**Required action:** From the records below, find each line with the string "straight" and copy it.

**Extracted data:**
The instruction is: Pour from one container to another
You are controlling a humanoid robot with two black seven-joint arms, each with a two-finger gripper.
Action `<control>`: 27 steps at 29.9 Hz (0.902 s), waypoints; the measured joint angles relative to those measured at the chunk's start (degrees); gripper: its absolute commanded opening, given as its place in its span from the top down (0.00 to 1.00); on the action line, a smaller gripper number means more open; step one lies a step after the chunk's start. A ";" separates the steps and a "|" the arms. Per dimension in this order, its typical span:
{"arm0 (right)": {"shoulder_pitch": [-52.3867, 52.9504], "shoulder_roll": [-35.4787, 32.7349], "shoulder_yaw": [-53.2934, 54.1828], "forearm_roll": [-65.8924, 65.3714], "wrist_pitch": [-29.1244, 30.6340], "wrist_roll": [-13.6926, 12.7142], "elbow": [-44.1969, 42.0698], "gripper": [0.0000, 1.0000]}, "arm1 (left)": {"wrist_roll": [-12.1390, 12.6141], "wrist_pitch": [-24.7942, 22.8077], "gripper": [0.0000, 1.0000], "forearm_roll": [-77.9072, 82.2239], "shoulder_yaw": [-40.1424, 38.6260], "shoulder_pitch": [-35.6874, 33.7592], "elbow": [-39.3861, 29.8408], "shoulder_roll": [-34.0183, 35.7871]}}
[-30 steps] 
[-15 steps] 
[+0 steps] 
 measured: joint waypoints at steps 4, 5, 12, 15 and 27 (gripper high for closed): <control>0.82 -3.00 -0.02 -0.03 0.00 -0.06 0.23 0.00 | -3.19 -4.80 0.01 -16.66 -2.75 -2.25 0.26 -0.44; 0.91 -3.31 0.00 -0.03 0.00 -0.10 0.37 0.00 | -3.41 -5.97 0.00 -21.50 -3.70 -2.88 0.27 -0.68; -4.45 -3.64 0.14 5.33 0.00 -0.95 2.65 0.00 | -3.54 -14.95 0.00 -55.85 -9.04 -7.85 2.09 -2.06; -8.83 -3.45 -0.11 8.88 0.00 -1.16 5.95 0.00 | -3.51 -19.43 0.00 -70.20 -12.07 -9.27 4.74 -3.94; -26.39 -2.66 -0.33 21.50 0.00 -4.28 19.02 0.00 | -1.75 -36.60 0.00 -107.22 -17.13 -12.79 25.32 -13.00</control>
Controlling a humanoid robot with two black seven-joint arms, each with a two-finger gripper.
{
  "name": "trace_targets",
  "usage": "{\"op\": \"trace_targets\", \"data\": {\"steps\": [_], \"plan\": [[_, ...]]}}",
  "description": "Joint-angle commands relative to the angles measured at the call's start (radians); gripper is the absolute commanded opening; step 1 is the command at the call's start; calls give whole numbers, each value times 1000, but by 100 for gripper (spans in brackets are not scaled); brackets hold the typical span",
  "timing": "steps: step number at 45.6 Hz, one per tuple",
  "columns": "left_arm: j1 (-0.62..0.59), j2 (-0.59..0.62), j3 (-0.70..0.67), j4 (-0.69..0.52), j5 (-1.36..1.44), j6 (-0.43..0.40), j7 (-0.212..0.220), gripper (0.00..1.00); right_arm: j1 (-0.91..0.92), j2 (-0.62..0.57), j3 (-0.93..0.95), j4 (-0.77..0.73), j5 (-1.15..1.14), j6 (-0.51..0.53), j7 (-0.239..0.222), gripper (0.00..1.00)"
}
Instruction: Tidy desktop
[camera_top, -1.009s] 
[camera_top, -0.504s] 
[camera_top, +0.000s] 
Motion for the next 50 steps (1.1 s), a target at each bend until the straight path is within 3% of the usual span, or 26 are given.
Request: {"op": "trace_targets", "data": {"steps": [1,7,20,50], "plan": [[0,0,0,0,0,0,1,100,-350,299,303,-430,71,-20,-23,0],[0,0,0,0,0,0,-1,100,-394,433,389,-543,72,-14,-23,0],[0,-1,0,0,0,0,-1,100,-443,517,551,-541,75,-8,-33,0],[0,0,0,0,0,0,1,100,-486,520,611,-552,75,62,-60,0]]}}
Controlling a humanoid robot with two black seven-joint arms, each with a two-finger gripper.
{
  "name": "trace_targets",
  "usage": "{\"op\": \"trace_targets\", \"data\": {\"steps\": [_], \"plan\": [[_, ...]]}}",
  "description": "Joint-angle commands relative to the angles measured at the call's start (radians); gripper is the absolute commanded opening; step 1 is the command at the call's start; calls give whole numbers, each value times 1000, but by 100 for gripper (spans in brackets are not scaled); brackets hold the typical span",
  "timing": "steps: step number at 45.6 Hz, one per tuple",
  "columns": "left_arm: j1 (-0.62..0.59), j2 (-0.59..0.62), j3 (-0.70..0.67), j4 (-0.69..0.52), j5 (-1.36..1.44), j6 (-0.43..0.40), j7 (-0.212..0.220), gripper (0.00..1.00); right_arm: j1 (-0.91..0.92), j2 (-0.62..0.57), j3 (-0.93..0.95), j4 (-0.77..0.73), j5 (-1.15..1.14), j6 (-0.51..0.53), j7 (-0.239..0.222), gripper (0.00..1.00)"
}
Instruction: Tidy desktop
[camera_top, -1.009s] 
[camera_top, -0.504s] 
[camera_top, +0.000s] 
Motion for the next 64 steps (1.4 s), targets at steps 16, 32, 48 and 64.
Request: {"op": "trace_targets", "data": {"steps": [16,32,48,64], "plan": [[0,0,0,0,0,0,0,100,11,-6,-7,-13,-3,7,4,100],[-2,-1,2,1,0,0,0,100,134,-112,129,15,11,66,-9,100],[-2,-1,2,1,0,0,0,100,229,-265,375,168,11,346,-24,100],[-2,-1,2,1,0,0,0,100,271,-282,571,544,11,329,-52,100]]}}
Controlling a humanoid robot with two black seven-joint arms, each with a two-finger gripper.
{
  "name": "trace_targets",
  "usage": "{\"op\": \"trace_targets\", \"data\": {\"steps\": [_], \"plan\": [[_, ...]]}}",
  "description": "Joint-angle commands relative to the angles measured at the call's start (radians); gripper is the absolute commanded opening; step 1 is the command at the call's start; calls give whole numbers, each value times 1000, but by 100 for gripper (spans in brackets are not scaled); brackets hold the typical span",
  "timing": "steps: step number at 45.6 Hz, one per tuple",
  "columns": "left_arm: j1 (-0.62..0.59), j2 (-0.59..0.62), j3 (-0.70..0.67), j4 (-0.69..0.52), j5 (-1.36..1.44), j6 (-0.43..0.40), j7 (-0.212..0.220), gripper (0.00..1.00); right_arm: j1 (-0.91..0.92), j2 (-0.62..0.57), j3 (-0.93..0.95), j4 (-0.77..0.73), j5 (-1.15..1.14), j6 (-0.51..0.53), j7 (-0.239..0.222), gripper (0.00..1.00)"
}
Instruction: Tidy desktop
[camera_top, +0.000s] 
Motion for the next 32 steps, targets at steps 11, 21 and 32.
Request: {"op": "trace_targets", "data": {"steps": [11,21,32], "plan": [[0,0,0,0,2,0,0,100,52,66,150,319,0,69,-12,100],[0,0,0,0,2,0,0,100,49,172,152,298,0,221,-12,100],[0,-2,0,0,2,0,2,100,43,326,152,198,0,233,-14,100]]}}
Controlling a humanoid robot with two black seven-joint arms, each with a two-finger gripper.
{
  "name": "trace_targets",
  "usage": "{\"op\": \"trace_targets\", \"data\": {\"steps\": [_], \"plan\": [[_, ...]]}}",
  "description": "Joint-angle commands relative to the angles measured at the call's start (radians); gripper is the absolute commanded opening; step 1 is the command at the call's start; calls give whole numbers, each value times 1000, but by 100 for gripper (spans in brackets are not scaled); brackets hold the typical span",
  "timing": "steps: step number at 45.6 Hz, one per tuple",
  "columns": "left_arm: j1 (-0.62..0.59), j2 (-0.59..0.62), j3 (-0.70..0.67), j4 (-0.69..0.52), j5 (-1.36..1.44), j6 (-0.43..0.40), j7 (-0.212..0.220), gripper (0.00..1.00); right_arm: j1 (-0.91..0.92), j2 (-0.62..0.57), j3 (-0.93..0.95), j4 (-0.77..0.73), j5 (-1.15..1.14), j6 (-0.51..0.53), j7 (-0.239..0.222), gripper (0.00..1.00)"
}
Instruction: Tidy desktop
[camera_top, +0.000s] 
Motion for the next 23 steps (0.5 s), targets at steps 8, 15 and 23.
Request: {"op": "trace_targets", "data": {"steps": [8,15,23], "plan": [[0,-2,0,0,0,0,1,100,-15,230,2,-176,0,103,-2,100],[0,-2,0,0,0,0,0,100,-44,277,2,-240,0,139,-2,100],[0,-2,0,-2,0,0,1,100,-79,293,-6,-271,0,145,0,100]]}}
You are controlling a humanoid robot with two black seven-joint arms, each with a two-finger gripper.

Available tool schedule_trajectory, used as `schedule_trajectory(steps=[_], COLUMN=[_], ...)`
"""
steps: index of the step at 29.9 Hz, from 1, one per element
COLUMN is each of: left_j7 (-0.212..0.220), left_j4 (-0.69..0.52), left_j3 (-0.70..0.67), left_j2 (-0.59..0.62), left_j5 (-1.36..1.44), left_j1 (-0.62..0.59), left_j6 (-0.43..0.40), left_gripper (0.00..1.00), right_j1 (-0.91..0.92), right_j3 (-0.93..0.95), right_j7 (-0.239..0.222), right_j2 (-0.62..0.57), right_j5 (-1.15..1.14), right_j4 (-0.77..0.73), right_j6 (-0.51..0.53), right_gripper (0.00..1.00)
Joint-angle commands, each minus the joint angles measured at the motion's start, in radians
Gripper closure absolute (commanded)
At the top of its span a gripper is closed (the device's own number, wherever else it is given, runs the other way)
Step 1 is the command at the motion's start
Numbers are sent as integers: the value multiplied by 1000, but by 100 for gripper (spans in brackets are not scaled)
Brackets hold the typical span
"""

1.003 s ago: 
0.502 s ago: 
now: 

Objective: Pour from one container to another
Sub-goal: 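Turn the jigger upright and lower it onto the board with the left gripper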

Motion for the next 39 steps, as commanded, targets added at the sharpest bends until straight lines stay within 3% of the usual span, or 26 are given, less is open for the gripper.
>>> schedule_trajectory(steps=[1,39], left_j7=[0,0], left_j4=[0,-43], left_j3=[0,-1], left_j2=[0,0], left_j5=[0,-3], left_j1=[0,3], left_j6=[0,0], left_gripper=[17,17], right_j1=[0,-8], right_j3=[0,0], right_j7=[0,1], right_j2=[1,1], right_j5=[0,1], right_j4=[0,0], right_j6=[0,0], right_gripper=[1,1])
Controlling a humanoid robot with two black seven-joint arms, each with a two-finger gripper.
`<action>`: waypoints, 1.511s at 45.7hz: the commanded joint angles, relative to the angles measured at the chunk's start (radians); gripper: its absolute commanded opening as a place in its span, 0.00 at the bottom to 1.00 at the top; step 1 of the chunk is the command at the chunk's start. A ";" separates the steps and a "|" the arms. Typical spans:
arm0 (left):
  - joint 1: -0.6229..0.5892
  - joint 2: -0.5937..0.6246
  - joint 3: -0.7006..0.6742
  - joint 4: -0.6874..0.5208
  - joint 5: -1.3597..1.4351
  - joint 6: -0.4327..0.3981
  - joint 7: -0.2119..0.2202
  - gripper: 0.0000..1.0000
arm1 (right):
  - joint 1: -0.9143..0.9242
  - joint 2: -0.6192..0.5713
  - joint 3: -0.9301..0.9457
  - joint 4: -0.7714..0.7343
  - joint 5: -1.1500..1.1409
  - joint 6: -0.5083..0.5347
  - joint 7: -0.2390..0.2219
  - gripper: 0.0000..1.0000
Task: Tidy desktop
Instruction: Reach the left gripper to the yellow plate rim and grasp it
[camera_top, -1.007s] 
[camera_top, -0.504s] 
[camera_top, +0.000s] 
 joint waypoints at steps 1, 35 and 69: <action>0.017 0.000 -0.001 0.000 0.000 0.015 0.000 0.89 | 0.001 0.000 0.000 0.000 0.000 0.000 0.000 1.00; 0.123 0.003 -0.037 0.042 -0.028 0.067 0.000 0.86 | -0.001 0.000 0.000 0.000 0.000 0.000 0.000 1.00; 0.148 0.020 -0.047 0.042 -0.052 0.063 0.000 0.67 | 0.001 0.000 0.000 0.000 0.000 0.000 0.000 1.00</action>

**Answer space:**
Motion for the next 50 steps (1.1 s), a target at each bend until the straight path is within 3% of the usual span, or 26 are given.
Motion for the next 39 steps, as commanded, targets added at the sharpest bends until straight lines stay within 3% of the usual span, or 26 are given, less is open for the gripper.

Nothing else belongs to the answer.